Pero ahora la cosa está en decadencia, al menos en Italia, cuna precisamente de la tradición senatorial. La última sesión ha resultado no apta para menores ni para sensibles, porque por la sala han sobrevolado los insultos más impresentables en boca de unos políticos de los que no puede decirse nada mejor. La consecuencia ha sido el fin del mandato de Romano Prodi, que estaba al frente de un Gobierno en precario desde hacía veinte meses. Ni siquiera sus aliados le han prestado apoyo, lo que ha dinamitado su delicada coalición, tras superar 33 mociones y votos de confianza en tan corto período. Quemado de una realidad política que supera a cualquier trastornada ficción en su país, el veterano dirigente parece inclinarse por la jubilación (tiene 68 años), al declarar que se va a «dedicar a los nietos».

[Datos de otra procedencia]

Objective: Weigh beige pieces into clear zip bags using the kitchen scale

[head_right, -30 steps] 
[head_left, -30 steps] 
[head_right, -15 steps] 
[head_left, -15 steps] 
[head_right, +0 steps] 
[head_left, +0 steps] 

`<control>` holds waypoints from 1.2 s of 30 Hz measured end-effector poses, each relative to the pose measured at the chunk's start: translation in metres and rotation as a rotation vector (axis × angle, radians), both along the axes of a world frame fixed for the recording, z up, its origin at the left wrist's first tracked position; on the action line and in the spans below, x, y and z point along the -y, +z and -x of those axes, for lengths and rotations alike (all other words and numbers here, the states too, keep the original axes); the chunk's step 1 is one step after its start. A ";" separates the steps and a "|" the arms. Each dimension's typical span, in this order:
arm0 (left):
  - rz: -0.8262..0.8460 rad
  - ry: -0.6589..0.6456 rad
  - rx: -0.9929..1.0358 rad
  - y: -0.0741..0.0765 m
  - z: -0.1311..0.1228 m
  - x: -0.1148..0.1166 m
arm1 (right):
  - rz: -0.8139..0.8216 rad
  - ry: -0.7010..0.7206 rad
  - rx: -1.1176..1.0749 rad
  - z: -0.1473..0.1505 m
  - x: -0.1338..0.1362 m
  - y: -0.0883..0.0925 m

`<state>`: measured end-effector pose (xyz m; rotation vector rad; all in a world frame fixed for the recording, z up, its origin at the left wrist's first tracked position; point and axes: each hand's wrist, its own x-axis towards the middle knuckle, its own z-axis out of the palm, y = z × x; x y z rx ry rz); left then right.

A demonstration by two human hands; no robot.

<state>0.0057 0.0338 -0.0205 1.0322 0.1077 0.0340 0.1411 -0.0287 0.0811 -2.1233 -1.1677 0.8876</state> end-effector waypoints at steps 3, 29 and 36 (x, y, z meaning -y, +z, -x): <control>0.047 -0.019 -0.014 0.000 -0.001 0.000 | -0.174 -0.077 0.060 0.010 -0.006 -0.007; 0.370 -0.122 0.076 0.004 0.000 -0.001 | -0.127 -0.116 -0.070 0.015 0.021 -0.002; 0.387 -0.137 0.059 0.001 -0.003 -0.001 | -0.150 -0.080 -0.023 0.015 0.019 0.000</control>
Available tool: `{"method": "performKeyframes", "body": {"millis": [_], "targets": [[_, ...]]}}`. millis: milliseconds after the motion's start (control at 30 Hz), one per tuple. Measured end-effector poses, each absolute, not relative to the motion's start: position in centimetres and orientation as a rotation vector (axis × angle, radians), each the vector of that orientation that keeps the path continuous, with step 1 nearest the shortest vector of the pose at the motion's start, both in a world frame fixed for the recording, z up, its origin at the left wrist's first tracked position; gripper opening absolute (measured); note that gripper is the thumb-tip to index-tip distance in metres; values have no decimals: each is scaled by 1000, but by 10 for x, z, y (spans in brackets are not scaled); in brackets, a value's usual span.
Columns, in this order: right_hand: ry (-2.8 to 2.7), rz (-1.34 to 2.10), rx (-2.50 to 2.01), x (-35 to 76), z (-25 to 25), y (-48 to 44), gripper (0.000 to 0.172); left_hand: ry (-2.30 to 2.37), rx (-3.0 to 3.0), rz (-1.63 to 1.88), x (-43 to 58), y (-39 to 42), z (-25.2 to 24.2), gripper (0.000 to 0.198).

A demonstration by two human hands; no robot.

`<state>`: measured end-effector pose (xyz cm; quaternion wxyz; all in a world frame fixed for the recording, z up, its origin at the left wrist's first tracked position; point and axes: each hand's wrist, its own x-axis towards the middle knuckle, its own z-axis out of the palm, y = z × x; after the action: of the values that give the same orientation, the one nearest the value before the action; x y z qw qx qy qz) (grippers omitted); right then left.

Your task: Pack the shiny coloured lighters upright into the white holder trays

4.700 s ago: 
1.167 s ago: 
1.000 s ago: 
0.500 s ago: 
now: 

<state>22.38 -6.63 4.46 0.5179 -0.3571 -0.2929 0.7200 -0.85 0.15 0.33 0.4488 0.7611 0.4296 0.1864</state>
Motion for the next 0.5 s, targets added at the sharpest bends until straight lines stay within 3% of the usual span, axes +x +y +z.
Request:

Lo cierto es que Italia queda en situación de vodevil con tintes de drama. El país alpino padece desde los años 90 del siglo pasado una crisis política y económica de la que no parece saber salir y su clase dirigente no ha hecho más que dar pruebas de una bochornosa actuación tras otra, desde Berlusconi hasta hoy. Resulta difícil de creer que los ciudadanos de a pie confíen en políticos de esta calaña y, a la vez, que este Parlamento refleje a la sociedad a la que representa. Con el agua al cuello, el país tendrá que buscar una salida al estilo de la transición española, si es que sabe hacerlo.